TO DO » Print each record below precisely, with every picture left out of the copy.

Segment Start: RECORDS FOR THE TASK

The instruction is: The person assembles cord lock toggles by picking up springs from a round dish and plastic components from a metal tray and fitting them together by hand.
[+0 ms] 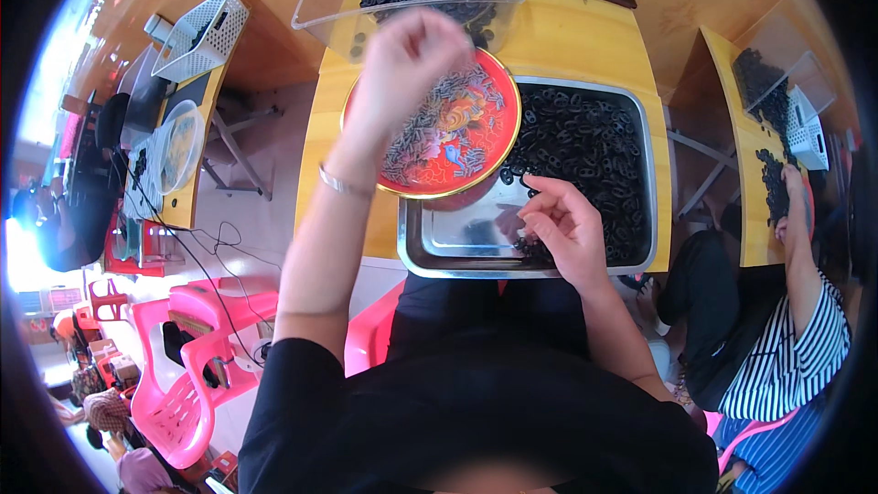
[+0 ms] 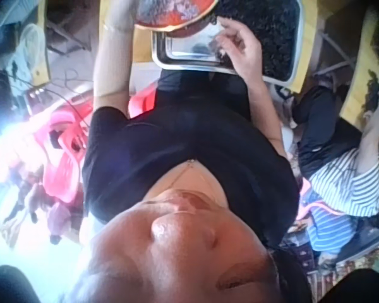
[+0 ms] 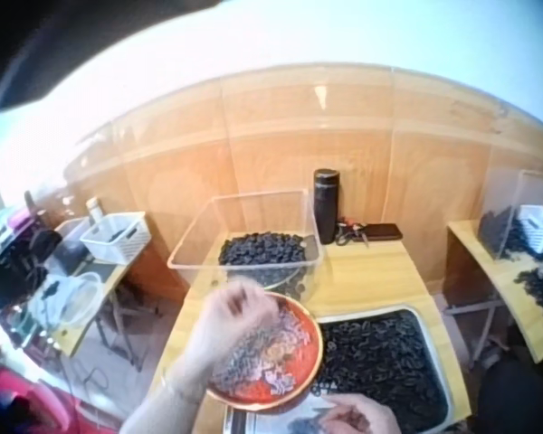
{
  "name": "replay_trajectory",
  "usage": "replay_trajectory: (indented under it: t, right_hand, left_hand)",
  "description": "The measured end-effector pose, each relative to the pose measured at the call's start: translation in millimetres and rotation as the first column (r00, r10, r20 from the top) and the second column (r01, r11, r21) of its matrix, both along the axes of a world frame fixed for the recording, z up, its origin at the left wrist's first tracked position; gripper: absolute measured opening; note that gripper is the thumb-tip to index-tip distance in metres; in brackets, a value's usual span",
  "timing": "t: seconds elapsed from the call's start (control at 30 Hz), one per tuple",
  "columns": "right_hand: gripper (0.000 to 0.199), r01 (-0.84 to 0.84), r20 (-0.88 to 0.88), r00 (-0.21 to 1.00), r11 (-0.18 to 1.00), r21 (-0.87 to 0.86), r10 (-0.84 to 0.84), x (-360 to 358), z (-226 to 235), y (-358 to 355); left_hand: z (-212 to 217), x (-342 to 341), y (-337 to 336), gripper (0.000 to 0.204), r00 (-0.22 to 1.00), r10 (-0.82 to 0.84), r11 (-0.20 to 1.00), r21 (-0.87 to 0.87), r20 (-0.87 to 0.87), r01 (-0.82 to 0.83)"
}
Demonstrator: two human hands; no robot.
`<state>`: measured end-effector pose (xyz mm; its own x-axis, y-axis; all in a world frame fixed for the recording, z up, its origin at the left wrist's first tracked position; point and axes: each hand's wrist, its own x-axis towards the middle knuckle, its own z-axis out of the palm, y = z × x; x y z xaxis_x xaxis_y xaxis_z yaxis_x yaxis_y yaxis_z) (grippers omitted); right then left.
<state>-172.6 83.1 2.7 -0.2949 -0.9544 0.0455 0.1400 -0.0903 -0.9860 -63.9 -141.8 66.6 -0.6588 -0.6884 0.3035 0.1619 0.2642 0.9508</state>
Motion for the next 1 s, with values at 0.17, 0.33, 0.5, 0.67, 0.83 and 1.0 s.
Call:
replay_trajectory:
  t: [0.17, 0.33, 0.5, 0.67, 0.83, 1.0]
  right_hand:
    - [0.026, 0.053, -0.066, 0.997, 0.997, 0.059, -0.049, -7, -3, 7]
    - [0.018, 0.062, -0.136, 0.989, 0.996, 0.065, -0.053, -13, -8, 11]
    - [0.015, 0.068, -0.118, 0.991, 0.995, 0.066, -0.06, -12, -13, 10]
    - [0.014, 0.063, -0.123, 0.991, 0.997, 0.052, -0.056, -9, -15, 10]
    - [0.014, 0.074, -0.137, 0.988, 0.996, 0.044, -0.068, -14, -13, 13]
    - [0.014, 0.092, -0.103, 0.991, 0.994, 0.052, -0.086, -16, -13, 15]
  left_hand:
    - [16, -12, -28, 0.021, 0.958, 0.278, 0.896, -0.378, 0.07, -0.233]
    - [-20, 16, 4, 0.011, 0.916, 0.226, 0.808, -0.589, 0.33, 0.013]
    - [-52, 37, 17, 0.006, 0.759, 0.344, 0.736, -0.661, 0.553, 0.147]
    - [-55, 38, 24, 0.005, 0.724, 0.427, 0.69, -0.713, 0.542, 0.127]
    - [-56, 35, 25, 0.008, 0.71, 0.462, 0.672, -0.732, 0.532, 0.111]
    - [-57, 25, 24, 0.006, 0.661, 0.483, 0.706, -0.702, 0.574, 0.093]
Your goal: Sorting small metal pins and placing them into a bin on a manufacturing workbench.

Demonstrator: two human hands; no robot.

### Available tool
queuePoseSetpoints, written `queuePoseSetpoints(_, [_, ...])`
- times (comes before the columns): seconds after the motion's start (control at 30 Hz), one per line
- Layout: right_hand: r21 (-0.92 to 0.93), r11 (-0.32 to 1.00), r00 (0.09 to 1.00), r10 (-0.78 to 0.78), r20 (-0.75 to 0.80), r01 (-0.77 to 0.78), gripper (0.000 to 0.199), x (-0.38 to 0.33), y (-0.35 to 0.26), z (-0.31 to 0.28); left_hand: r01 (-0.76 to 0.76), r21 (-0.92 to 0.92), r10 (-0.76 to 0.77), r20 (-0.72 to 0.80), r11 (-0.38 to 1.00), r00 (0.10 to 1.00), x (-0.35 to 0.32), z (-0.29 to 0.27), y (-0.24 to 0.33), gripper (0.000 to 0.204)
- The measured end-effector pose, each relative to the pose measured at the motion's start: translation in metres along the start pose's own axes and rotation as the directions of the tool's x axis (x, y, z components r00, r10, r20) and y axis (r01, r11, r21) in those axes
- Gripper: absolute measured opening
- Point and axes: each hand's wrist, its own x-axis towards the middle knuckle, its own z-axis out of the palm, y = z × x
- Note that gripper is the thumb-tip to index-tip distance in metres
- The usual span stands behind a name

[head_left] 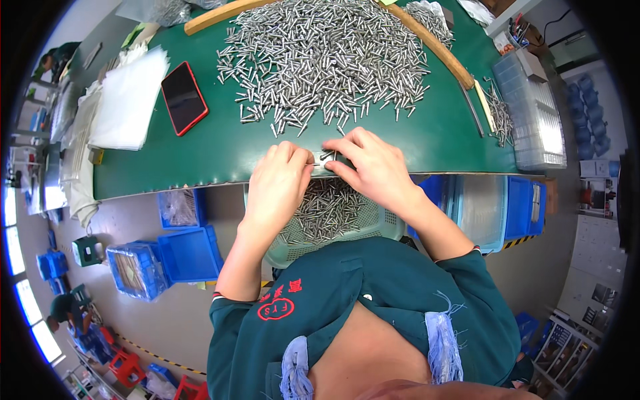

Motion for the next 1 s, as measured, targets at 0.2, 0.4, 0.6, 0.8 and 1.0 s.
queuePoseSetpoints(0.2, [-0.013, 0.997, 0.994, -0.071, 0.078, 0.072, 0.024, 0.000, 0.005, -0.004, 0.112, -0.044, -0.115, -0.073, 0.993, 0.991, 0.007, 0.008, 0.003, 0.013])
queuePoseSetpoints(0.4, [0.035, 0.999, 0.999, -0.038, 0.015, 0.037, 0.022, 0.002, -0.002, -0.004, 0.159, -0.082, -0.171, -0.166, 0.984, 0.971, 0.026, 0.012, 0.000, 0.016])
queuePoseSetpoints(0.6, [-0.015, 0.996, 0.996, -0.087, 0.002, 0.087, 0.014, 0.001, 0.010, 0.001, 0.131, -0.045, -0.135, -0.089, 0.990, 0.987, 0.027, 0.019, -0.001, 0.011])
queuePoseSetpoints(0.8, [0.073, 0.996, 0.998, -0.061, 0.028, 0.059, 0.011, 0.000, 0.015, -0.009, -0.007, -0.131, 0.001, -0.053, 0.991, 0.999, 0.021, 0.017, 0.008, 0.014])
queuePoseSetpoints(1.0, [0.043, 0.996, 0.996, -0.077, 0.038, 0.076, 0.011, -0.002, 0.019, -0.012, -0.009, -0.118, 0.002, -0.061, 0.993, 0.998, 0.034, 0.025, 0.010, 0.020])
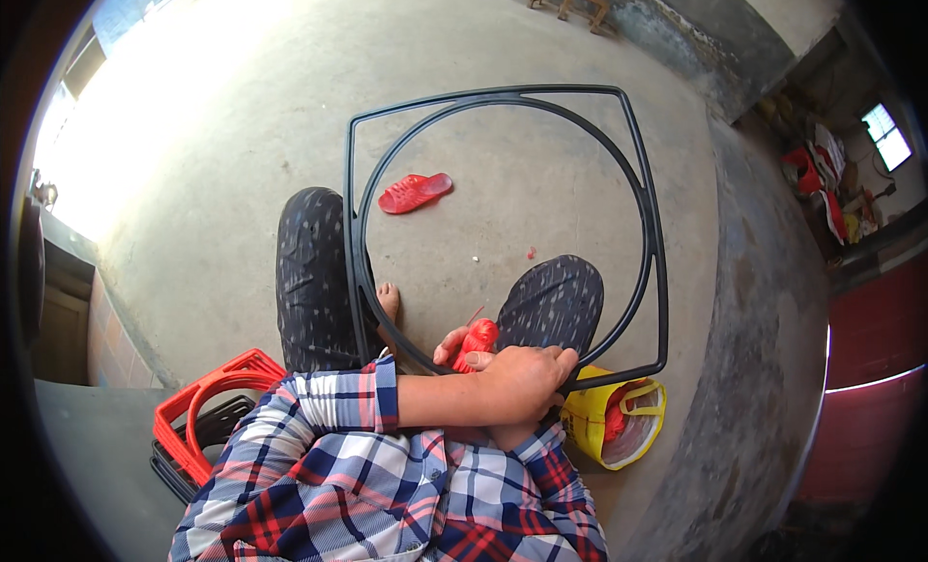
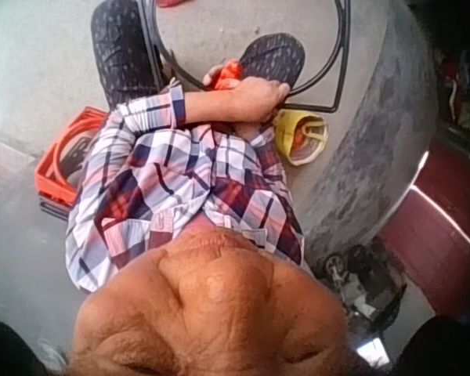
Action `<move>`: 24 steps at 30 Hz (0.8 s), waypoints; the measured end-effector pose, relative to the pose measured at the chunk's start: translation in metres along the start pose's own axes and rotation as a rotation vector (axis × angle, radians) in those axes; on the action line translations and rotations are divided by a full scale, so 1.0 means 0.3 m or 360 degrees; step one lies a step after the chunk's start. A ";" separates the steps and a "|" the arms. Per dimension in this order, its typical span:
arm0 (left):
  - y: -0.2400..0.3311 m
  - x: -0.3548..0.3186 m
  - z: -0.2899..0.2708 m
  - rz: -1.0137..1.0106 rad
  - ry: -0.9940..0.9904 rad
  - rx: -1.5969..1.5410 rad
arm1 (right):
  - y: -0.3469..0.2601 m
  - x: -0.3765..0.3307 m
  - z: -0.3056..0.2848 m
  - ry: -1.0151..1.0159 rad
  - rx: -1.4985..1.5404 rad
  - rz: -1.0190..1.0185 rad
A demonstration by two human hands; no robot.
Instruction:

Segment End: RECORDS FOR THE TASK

RESPONSE TO THE TASK »
The instruction is: The person assembles cord lock toggles by picking up springs from a round dish and plastic components from a metal tray and fitting them together by hand.
[+0 ms] 
[+0 ms] 
[+0 ms] 
{
  "name": "replay_trajectory",
  "usage": "replay_trajectory: (indented under it: t, right_hand, left_hand)",
  "description": "The measured end-effector pose, each relative to the pose measured at the call's start: translation in millimetres and rotation as the first column (r00, r10, r20 from the top) and the second column (r01, r11, r21) of its matrix, both along the axes of a world frame fixed for the recording, z up, its origin at the left wrist's first tracked position; gripper: absolute measured opening; note that gripper is the thumb-tip to index-tip distance in metres; in brackets, a value's usual span",
  "timing": "t: seconds elapsed from the call's start (control at 30 Hz), one per tuple",
  "columns": "right_hand: gripper (0.000 to 0.199), r01 (-0.84 to 0.84), r20 (-0.88 to 0.88), r00 (-0.21 to 1.00), r11 (-0.18 to 1.00), r21 (-0.87 to 0.86), r10 (-0.84 to 0.84), x (-360 to 358), z (-226 to 235), y (-358 to 355); left_hand: z (-212 to 217), x (-342 to 341), y (-337 to 336), gripper (0.000 to 0.204), r00 (-0.22 to 1.00), r10 (-0.82 to 0.84), r11 (-0.20 to 1.00), r21 (-0.87 to 0.87), r20 (-0.87 to 0.87), r01 (-0.82 to 0.83)"
}
Demonstrator: two human hands; no robot.
`<state>`: measured end-effector pose (xyz mm; its own x-axis, y-axis; all in a world frame fixed for the recording, z up, its origin at the left wrist's first tracked position; point and axes: each hand's wrist, its own x-axis towards the middle knuckle, its own z-axis out of the palm, y = z × x; x y z xaxis_x xaxis_y xaxis_z yaxis_x yaxis_y yaxis_z) (grippers omitted); right then left.
<state>-172.6 83.1 2.7 -0.2949 -0.9544 0.0455 0.1400 -0.0903 -0.9860 -63.9 -141.8 66.6 -0.6588 -0.6884 0.3035 0.1619 0.2642 0.9508</state>
Motion for the next 1 s, with values at 0.17, 0.33, 0.5, 0.67, 0.83 and 1.0 s.
Call:
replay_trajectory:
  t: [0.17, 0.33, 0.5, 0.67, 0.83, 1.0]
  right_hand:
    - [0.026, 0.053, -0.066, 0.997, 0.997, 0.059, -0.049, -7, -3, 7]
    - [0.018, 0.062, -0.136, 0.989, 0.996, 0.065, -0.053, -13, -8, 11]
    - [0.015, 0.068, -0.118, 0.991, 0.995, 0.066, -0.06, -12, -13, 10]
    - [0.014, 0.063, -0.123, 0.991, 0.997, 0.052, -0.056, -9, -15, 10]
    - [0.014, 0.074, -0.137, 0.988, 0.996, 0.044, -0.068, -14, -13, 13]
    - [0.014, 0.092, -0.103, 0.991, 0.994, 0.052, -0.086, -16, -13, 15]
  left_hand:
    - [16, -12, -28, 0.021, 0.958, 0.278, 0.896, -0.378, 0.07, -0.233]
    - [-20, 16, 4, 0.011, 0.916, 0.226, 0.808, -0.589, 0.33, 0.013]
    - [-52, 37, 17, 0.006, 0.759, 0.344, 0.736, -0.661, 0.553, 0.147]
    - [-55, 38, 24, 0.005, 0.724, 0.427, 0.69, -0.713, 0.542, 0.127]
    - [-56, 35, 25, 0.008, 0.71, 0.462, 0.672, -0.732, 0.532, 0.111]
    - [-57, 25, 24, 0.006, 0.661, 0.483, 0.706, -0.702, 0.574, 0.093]
Your goal: Sorting small metal pins and placing them into a bin on a manufacturing workbench.

Demonstrator: two human hands; no robot.

### Available tool
queuePoseSetpoints, written `queuePoseSetpoints(_, [_, ...])`
- times (comes before the columns): seconds after the motion's start (control at 30 Hz), one per line
- Layout: right_hand: r21 (-0.92 to 0.93), r11 (-0.32 to 1.00), r00 (0.09 to 1.00), r10 (-0.78 to 0.78), r20 (-0.75 to 0.80), r01 (-0.77 to 0.78), gripper (0.000 to 0.199), x (-0.38 to 0.33), y (-0.35 to 0.26), z (-0.31 to 0.28); left_hand: r01 (-0.76 to 0.76), r21 (-0.92 to 0.92), r10 (-0.76 to 0.77), r20 (-0.72 to 0.80), r11 (-0.38 to 1.00), r00 (0.10 to 1.00), x (-0.35 to 0.32), z (-0.29 to 0.27), y (-0.24 to 0.33), gripper (0.000 to 0.204)
- The measured end-effector pose, each relative to the pose measured at the motion's start: translation in metres along the start pose's own axes and rotation as the directions of the tool's x axis (x, y, z components r00, r10, r20) and y axis (r01, r11, r21) in those axes
- Gripper: absolute measured opening
- Point and axes: each hand's wrist, its own x-axis towards the middle knuckle, its own z-axis out of the palm, y = z × x
- Note that gripper is the thumb-tip to index-tip distance in metres
- The usual span stands behind a name

[head_left] 

Motion for the next 1 s, as measured, targets at 0.2, 0.4, 0.6, 0.8 and 1.0 s.
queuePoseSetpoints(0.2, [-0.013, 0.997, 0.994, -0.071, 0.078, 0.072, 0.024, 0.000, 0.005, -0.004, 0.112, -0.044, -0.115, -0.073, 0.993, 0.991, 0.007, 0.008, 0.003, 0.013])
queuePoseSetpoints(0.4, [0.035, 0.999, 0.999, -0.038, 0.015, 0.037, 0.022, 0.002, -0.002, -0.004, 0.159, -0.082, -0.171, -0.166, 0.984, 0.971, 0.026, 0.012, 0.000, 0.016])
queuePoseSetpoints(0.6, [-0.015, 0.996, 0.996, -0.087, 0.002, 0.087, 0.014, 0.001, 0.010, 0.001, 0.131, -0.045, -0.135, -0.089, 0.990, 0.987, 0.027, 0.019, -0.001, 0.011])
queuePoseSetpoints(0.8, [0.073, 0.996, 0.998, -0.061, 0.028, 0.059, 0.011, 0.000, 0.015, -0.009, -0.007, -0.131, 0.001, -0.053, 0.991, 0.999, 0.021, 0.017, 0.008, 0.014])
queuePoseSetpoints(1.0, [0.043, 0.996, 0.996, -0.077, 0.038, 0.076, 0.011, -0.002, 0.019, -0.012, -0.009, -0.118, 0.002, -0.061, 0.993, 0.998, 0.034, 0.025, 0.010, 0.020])
Action `<move>`: 24 steps at 30 Hz (0.8 s), waypoints; the measured end-effector pose, relative to the pose measured at the chunk's start: translation in metres along the start pose's own axes and rotation as a rotation vector (axis × angle, radians) in those axes; on the action line translations and rotations are divided by a full scale, so 1.0 means 0.3 m or 360 degrees; step one lies a step after the chunk's start. A ";" separates the steps and a "|" the arms. Per dimension in this order, its typical span:
arm0 (left):
  - y: -0.2400..0.3311 m
  - x: -0.3548..0.3186 m
  - z: -0.2899..0.2708 m
  - rz: -1.0137..1.0106 rad
  - ry: -0.9940..0.9904 rad
  - rx: -1.5969..1.5410 rad
arm1 (right):
  - y: -0.3469..0.2601 m
  - x: -0.3765..0.3307 m
  - z: -0.3056..0.2848 m
  - ry: -1.0151..1.0159 rad
  - rx: -1.4985..1.5404 rad
  - rz: -1.0190..1.0185 rad
A demonstration by two human hands; no robot.
Instruction:

That concludes the answer to this exercise.